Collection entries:

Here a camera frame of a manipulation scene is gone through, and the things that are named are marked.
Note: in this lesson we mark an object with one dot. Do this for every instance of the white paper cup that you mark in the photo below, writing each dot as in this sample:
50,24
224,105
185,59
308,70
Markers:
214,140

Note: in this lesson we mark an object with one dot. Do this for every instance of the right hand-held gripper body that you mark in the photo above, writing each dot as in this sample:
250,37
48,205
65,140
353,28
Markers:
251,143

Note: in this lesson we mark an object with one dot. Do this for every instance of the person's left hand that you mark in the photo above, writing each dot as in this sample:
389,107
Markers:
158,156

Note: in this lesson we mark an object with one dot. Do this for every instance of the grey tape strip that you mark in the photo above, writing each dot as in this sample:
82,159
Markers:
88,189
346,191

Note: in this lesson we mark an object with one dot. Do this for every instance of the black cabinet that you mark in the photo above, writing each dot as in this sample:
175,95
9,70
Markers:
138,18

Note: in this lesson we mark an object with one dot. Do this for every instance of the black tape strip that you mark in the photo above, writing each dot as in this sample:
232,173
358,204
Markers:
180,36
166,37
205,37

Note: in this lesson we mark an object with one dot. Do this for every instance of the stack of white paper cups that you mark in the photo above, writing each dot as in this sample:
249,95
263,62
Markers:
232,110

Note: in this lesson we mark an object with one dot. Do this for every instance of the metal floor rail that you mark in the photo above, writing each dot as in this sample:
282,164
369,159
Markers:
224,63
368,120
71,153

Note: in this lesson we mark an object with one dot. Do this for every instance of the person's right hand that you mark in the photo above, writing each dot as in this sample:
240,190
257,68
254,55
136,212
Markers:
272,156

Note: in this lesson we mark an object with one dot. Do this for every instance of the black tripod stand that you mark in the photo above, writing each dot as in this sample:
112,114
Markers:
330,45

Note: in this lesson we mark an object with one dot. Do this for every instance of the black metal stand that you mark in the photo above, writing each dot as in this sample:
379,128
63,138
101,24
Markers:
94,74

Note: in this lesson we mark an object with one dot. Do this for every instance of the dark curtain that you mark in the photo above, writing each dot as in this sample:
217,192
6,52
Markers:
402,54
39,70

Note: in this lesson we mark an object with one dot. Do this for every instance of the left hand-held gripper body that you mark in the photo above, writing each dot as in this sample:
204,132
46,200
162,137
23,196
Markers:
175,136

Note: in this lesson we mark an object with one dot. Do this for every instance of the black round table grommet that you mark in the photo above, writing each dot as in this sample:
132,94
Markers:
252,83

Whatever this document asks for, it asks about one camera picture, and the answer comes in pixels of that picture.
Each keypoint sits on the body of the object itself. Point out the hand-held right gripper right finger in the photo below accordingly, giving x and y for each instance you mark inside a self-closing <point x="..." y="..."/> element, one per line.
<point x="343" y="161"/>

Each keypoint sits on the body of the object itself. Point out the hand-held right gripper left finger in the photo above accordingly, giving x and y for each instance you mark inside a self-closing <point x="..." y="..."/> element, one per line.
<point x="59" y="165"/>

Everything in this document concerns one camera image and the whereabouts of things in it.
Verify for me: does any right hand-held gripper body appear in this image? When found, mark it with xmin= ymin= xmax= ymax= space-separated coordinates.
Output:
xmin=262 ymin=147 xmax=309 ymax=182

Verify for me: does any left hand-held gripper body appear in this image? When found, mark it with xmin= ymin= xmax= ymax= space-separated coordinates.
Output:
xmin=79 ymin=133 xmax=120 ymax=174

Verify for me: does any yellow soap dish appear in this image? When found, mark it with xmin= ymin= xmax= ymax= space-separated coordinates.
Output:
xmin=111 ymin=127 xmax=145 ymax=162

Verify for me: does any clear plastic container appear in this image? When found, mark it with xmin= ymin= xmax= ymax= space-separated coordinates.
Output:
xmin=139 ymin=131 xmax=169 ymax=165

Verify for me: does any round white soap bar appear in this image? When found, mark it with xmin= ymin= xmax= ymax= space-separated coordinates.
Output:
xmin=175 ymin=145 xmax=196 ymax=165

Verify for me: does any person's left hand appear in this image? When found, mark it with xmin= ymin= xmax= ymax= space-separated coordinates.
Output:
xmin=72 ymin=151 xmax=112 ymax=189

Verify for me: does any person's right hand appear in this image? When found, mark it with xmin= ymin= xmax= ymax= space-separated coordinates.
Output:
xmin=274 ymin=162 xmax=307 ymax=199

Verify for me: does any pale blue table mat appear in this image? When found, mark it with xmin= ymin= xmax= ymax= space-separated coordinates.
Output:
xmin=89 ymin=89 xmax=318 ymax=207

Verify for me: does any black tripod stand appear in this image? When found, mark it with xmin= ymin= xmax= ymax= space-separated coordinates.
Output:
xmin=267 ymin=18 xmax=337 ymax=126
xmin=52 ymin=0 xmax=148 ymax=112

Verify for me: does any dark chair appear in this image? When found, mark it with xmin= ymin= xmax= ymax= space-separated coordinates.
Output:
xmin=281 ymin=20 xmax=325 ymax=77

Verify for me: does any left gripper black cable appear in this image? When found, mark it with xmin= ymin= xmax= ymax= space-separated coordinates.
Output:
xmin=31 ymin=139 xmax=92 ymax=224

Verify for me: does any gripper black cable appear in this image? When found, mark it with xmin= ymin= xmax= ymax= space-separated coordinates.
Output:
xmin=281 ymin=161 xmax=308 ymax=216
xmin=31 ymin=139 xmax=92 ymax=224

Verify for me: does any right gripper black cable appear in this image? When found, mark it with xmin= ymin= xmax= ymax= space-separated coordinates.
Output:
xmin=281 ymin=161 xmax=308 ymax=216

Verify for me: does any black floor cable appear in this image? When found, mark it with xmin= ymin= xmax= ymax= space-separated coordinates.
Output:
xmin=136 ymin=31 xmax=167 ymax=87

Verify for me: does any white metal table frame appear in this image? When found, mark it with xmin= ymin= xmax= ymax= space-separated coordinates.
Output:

- **WORK REQUEST**: With nothing omitted, set down all of the records again.

- **SOLUTION FOR THIS EXERCISE**:
Here a camera frame of a manipulation scene is gone through, and the things that are named are marked.
Note: in this lesson we mark an object with one dot. Do this for every instance of the white paper cup that you mark in the photo below, writing each dot as in this sample:
50,24
224,105
185,59
308,70
Markers:
214,140

Note: in this lesson we mark an object with one dot. Do this for every instance of the right hand-held gripper body that you mark in the photo above, writing each dot as in this sample:
250,37
48,205
65,140
353,28
Markers:
251,143

Note: in this lesson we mark an object with one dot. Do this for every instance of the person's left hand that you mark in the photo above, writing each dot as in this sample:
389,107
Markers:
158,156

Note: in this lesson we mark an object with one dot. Do this for every instance of the grey tape strip that you mark in the photo above, writing each dot as in this sample:
82,159
Markers:
88,189
346,191

Note: in this lesson we mark an object with one dot. Do this for every instance of the black cabinet that you mark in the photo above, writing each dot as in this sample:
175,95
9,70
Markers:
138,18

Note: in this lesson we mark an object with one dot. Do this for every instance of the black tape strip that you mark in the photo above, writing each dot as in this sample:
232,173
358,204
Markers:
180,36
166,37
205,37

Note: in this lesson we mark an object with one dot. Do this for every instance of the stack of white paper cups that you mark in the photo above, writing each dot as in this sample:
249,95
263,62
Markers:
232,110

Note: in this lesson we mark an object with one dot. Do this for every instance of the metal floor rail that you mark in the photo above, writing each dot as in this sample:
282,164
369,159
Markers:
224,63
368,120
71,153

Note: in this lesson we mark an object with one dot. Do this for every instance of the person's right hand that you mark in the photo above, writing each dot as in this sample:
240,190
257,68
254,55
136,212
Markers:
272,156

Note: in this lesson we mark an object with one dot. Do this for every instance of the black tripod stand that you mark in the photo above, writing each dot as in this sample:
112,114
Markers:
330,45

Note: in this lesson we mark an object with one dot. Do this for every instance of the black metal stand that you mark in the photo above, writing each dot as in this sample:
379,128
63,138
101,24
Markers:
94,74

Note: in this lesson we mark an object with one dot. Do this for every instance of the dark curtain that you mark in the photo above, writing each dot as in this sample:
217,192
6,52
Markers:
402,54
39,70

Note: in this lesson we mark an object with one dot. Do this for every instance of the left hand-held gripper body that you mark in the photo above, writing each dot as in this sample:
204,132
46,200
162,137
23,196
Markers:
175,136

Note: in this lesson we mark an object with one dot. Do this for every instance of the black round table grommet that you mark in the photo above, writing each dot as in this sample:
132,94
Markers:
252,83

Whatever this document asks for, it asks about one camera picture, and the answer comes in pixels of that picture.
Each keypoint sits on the body of the object itself. Point out the hand-held right gripper right finger in the photo below accordingly, giving x and y for each instance you mark inside a self-closing <point x="..." y="..."/> element, one per line.
<point x="343" y="161"/>

Each keypoint sits on the body of the object itself. Point out the hand-held right gripper left finger in the photo above accordingly, giving x and y for each instance you mark inside a self-closing <point x="..." y="..."/> element, one per line.
<point x="59" y="165"/>

Everything in this document concerns one camera image and the whereabouts of things in it.
Verify for me: does any right hand-held gripper body appear in this image? When found, mark it with xmin= ymin= xmax= ymax= space-separated coordinates.
Output:
xmin=262 ymin=147 xmax=309 ymax=182

Verify for me: does any left hand-held gripper body appear in this image? When found, mark it with xmin= ymin= xmax= ymax= space-separated coordinates.
Output:
xmin=79 ymin=133 xmax=120 ymax=174

Verify for me: does any yellow soap dish appear in this image? When found, mark it with xmin= ymin= xmax= ymax= space-separated coordinates.
Output:
xmin=111 ymin=127 xmax=145 ymax=162

Verify for me: does any clear plastic container appear in this image? When found, mark it with xmin= ymin= xmax= ymax= space-separated coordinates.
Output:
xmin=139 ymin=131 xmax=169 ymax=165

Verify for me: does any round white soap bar appear in this image? When found, mark it with xmin= ymin= xmax= ymax= space-separated coordinates.
Output:
xmin=175 ymin=145 xmax=196 ymax=165

Verify for me: does any person's left hand appear in this image? When found, mark it with xmin= ymin= xmax= ymax= space-separated coordinates.
Output:
xmin=72 ymin=151 xmax=112 ymax=189

Verify for me: does any person's right hand appear in this image? When found, mark it with xmin= ymin= xmax= ymax= space-separated coordinates.
Output:
xmin=274 ymin=162 xmax=307 ymax=199

Verify for me: does any pale blue table mat appear in this image? When found, mark it with xmin= ymin= xmax= ymax= space-separated coordinates.
Output:
xmin=89 ymin=89 xmax=318 ymax=207

Verify for me: does any black tripod stand appear in this image? When found, mark it with xmin= ymin= xmax= ymax= space-separated coordinates.
Output:
xmin=267 ymin=18 xmax=337 ymax=126
xmin=52 ymin=0 xmax=148 ymax=112

Verify for me: does any dark chair appear in this image? When found, mark it with xmin= ymin= xmax= ymax= space-separated coordinates.
Output:
xmin=281 ymin=20 xmax=325 ymax=77

Verify for me: does any left gripper black cable appear in this image? When found, mark it with xmin= ymin= xmax= ymax= space-separated coordinates.
Output:
xmin=31 ymin=139 xmax=92 ymax=224

Verify for me: does any gripper black cable appear in this image? When found, mark it with xmin= ymin= xmax= ymax= space-separated coordinates.
Output:
xmin=281 ymin=161 xmax=308 ymax=216
xmin=31 ymin=139 xmax=92 ymax=224

Verify for me: does any right gripper black cable appear in this image? When found, mark it with xmin= ymin= xmax= ymax= space-separated coordinates.
Output:
xmin=281 ymin=161 xmax=308 ymax=216

Verify for me: does any black floor cable appear in this image? When found, mark it with xmin= ymin= xmax= ymax= space-separated coordinates.
Output:
xmin=136 ymin=31 xmax=167 ymax=87

Verify for me: does any white metal table frame appear in this image? When found, mark it with xmin= ymin= xmax= ymax= space-separated coordinates.
Output:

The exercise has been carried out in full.